**ACTION ITEM**
Write the listing out once more, identical to the original but without pictures.

**RECORDED INFORMATION**
....
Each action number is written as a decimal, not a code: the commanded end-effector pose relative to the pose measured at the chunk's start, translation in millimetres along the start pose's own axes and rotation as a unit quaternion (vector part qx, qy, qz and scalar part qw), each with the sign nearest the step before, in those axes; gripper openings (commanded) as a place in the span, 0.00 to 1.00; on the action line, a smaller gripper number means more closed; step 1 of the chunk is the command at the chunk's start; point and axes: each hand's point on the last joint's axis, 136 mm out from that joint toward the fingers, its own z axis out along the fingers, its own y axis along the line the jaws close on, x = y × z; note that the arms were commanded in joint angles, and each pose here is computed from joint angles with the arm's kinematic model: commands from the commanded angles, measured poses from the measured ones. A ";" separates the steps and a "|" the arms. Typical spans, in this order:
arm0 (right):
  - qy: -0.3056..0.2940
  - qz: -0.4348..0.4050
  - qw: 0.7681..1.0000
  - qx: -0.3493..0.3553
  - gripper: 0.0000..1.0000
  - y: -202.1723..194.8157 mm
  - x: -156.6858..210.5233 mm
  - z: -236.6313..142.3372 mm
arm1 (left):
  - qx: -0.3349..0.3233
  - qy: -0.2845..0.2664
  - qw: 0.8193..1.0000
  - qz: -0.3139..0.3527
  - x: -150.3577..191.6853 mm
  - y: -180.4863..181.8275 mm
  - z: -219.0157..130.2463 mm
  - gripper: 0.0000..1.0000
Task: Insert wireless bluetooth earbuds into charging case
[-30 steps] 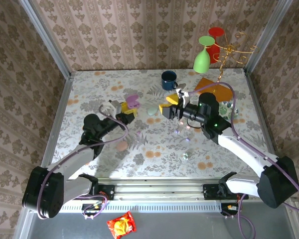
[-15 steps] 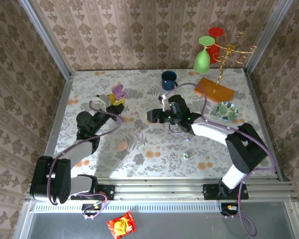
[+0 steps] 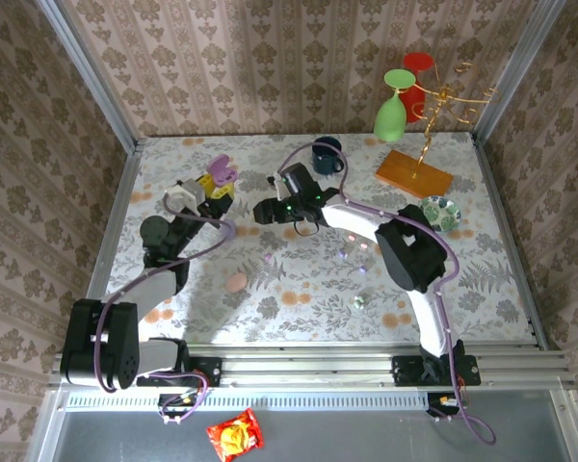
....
**ANSWER TO THE EXERCISE**
Each action number is written as a decimal, not a code: the commanded end-effector pose relative to the pose measured at the chunk's start, translation in millimetres along the start pose's own axes and rotation as a unit quaternion (vector part qx, qy, qz and scalar part qw), each with the sign nearest the step before, in those axes; gripper openings (commanded) as a place in the span, 0.00 to 1.00; on the action line, a smaller gripper number means more closed; step 1 of the chunk is the command at the chunk's start; point and axes: each hand's point on the last joint's axis, 136 mm out from that joint toward the fingers, its own z axis out along the fingers, its own y axis along the line the jaws close on, x = y × z; note that the arms were commanded in joint angles, and each pose here is computed from joint angles with the arm's kinematic model: commands from the commanded angles, measured poses from the measured ones. A ";" separates the steps and a "|" the arms. Typical spans, in this order:
arm0 (right):
  - qy: -0.3056..0.2940
  - qz: -0.4348..0.4050
  - qw: 0.7681..1.0000
  - qx: -0.3493..0.3553
  - gripper: 0.0000..1.0000
  - y: -202.1723..194.8157 mm
  - x: -156.6858..210.5233 mm
  - z: -236.6313..142.3372 mm
arm1 (left):
  - qx: -0.3349..0.3233
  - qy: -0.2845..0.2664
  - qw: 0.8193..1.0000
  - qz: -0.3139..0.3527
  - x: -150.3577..191.6853 mm
  - y: -180.4863..181.8275 mm
  - z: -219.0157..130.2463 mm
  - gripper: 0.0000..1.0000
Task: Insert wireless bluetooth earbuds into charging case
[-30 steps] 
[-15 steps] 
[+0 steps] 

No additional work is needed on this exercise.